◆ **EXERCISE DETAILS**: Return all of the data exactly, omitting any images.

◆ **PROVIDED MATERIAL**:

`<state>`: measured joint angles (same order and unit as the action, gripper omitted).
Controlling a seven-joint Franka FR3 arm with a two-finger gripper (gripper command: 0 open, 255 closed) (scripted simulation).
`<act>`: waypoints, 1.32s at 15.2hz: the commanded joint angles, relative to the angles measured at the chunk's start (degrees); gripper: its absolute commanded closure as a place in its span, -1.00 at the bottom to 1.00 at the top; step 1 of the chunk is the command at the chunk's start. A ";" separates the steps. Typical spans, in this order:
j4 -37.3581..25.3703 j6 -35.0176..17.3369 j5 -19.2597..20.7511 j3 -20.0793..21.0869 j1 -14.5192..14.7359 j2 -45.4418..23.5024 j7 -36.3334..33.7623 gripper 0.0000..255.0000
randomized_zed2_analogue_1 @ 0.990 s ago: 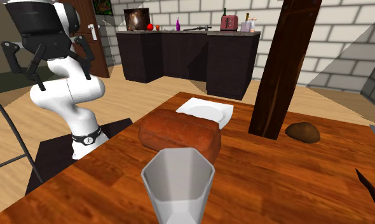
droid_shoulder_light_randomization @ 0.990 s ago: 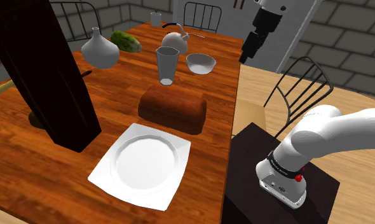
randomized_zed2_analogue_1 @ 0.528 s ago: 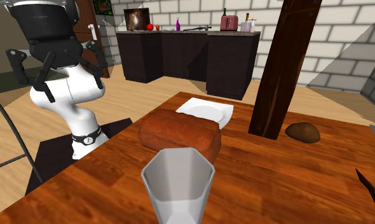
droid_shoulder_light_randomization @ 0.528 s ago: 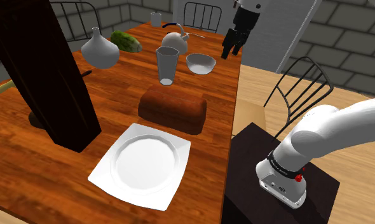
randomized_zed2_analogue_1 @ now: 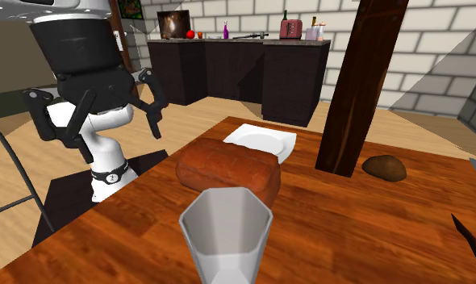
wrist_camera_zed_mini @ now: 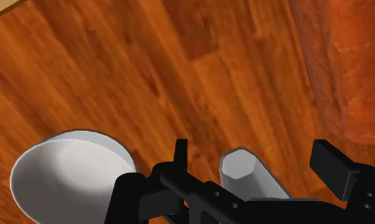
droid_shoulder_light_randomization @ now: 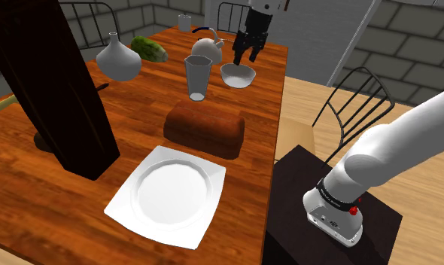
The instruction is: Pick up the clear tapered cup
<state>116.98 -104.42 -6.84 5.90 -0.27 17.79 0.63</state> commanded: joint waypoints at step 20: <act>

◆ **RESPONSE AREA**:
`<state>`: measured joint angles (same order and unit as the action, gripper omitted).
Controlling a seven-joint Franka FR3 arm with a two-finger gripper (gripper command: 0 open, 255 closed) (scripted simulation).
`<act>`: waypoints, 1.32s at 15.2hz: the commanded joint angles, relative to the angles measured at the chunk's start (degrees); gripper: its absolute commanded closure as a place in its span, -1.00 at the bottom to 1.00 at the top; step 1 of the chunk is the command at the chunk's start. A ";" separates the steps. Typical spans, in this order:
j4 -37.3581..25.3703 j6 -35.0176..17.3369 j5 -19.2597..20.7511 j3 -20.0793..21.0869 j1 -14.5192..14.7359 j2 -45.4418..23.5024 j7 -36.3334..33.7623 gripper 0.0000..255.0000
randomized_zed2_analogue_1 @ 0.990 s ago: 
droid_shoulder_light_randomization @ 0.990 s ago: 
randomized_zed2_analogue_1 @ 0.528 s ago: 
droid_shoulder_light_randomization @ 0.528 s ago: 
randomized_zed2_analogue_1 @ now: 
wrist_camera_zed_mini @ now: 
droid_shoulder_light_randomization @ now: 
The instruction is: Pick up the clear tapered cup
<state>116.98 -104.42 -6.84 5.90 -0.27 17.79 0.63</state> commanded: joint waypoints at step 20: <act>

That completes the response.